Just when we thought mid-size pickup trucks were almost dead and gone, GM pulls two rabbits out of the hat by reintroducing the Chevrolet Colorado and GMC Canyon. And while the challenge of packaging as much big truck capability as possible into a smaller, more affordable, and more fuel efficient package hasn’t gotten any easier, we’re glad to see that GM is still in the game!

The last couple of years have been difficult ones if you were in the market for a brand-new, American built, compact-to-mid-size pickup truck; as Ford, GM, and Chrysler had all abandoned the segment. Well, 2015 sees a return by one of the big-3 with an all-new Chevrolet Colorado and GMC Canyon. 

Now clearly a middleweight, the new Colorado gets a fairly sporty yet still rugged look with little to no resemblance to the full-size Silverado. 

GM put a lot of emphasis on aerodynamics, adding active grille shutters, a tailgate spoiler, and a low hanging front air dam which is removable if you actually use your truck for the serious stuff.  

The Canyon looks a bit different and more upscale than Colorado, with the bigger and bolder GMC grille, exclusive headlights with LEDs, and more squared-off fenders. 

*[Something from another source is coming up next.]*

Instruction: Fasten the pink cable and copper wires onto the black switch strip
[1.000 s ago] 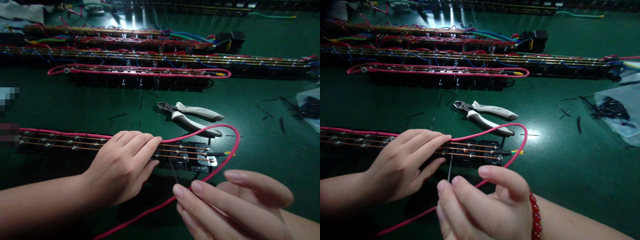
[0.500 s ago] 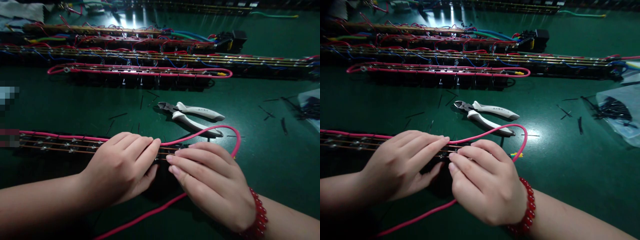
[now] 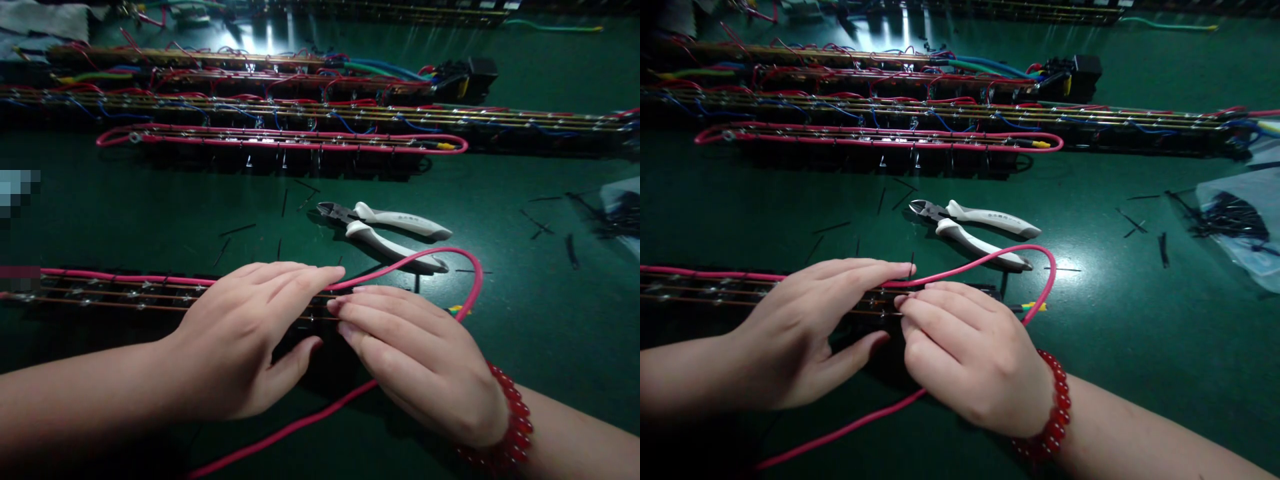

Both are Extended or Crew Cabs only, with bed lengths of 5-feet 2-inches and 6-feet 2-inches with about 44 inches between the wheel wells. 

Convenience features borrowed from the full-sizers include a useful CornerStep rear bumper, EZ lift-and-lower tailgate, and 2-tier bed with 4 permanent and 13 movable tie-down positions.

Interior materials are much nicer than rivals. The dash is a good cross between car style and truck usefulness with deeply hooded gauges and big knobs and switches. Most trims include an 8-inch touch screen and all have a standard backup camera. While there’s no CD player there are multiple USB ports and 4G Lite Wi-Fi. Navi and advanced safety features are available.

Standard power is a 2.5-liter I4 with 200-horsepwer and 191 lb-ft. of torque. A 3.6-liter V6 is optional, boasting 305-horsepower and 269 lb-ft. of torque. You’ll have to wait until next year for a 2.8-liter Duramax diesel. Both 6-speed automatic and 6-speed manual transmissions are available.

Obviously you’ll want that V6 if you’re looking for the most big truck capability, as it will tow up to 7,000-pounds. 

Both engines have adequate power for light duty and recreational work, though, we found the 6-speed auto a bit of a gear hunter, especially in hilly terrain.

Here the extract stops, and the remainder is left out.